## Exercise description:
Filter out every line below that lacks "instance", and copy the rest.

Segment Open

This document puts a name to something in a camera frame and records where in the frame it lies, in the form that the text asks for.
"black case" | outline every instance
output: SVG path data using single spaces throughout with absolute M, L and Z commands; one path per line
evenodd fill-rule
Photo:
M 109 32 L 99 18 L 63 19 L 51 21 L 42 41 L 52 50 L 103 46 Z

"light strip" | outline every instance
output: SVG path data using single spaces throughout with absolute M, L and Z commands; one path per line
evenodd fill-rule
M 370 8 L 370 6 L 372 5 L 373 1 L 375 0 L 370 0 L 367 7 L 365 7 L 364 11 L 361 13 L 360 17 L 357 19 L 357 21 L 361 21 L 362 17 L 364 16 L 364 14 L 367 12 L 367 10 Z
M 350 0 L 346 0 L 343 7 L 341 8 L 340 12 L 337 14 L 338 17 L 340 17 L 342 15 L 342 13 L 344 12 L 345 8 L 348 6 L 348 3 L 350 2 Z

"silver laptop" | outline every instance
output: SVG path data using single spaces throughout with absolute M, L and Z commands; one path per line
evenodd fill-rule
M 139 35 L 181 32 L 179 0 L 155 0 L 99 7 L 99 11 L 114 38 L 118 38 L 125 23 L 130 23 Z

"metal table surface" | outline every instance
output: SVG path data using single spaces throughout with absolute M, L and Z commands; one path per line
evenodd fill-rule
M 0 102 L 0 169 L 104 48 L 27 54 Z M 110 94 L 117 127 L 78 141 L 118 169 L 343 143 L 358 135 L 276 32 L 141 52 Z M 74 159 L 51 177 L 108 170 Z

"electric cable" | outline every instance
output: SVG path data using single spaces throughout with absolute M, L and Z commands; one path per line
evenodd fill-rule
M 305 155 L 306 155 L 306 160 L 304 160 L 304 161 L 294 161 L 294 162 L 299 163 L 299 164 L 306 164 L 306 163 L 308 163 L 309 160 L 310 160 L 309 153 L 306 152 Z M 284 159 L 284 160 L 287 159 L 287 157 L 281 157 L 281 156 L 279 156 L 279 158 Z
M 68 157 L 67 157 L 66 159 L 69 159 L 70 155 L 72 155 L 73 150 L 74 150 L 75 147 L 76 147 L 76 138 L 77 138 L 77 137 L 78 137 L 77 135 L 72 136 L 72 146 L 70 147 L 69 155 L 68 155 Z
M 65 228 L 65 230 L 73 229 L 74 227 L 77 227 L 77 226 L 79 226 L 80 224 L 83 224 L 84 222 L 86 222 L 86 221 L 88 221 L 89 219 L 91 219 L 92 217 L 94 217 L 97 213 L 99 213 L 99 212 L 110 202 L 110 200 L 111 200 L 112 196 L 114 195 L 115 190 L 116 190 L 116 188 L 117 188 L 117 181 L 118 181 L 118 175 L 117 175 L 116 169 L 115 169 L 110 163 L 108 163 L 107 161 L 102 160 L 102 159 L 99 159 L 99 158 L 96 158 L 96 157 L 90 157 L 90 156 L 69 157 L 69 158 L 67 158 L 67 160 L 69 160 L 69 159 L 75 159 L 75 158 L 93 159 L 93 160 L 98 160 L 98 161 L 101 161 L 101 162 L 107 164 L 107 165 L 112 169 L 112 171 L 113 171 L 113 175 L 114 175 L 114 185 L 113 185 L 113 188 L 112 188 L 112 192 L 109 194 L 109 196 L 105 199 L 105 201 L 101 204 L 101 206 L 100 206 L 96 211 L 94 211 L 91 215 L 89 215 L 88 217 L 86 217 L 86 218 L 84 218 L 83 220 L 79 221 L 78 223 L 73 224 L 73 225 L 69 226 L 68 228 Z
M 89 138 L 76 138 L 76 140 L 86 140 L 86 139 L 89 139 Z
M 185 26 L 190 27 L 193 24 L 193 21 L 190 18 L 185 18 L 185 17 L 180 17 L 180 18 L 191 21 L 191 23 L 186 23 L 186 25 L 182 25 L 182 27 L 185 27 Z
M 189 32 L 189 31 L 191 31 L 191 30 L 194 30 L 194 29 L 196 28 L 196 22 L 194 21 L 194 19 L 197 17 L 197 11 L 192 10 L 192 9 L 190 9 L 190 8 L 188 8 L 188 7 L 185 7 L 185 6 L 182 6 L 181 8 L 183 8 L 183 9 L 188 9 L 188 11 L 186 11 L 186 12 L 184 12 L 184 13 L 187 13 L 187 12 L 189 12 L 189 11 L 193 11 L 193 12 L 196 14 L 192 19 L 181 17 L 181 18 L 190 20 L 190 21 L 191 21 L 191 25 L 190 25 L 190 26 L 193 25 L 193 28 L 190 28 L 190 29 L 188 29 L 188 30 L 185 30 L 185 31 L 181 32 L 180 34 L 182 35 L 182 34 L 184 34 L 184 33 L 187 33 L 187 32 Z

Segment Closed

## Final answer:
"black case" | outline every instance
"light strip" | outline every instance
"silver laptop" | outline every instance
"metal table surface" | outline every instance
"electric cable" | outline every instance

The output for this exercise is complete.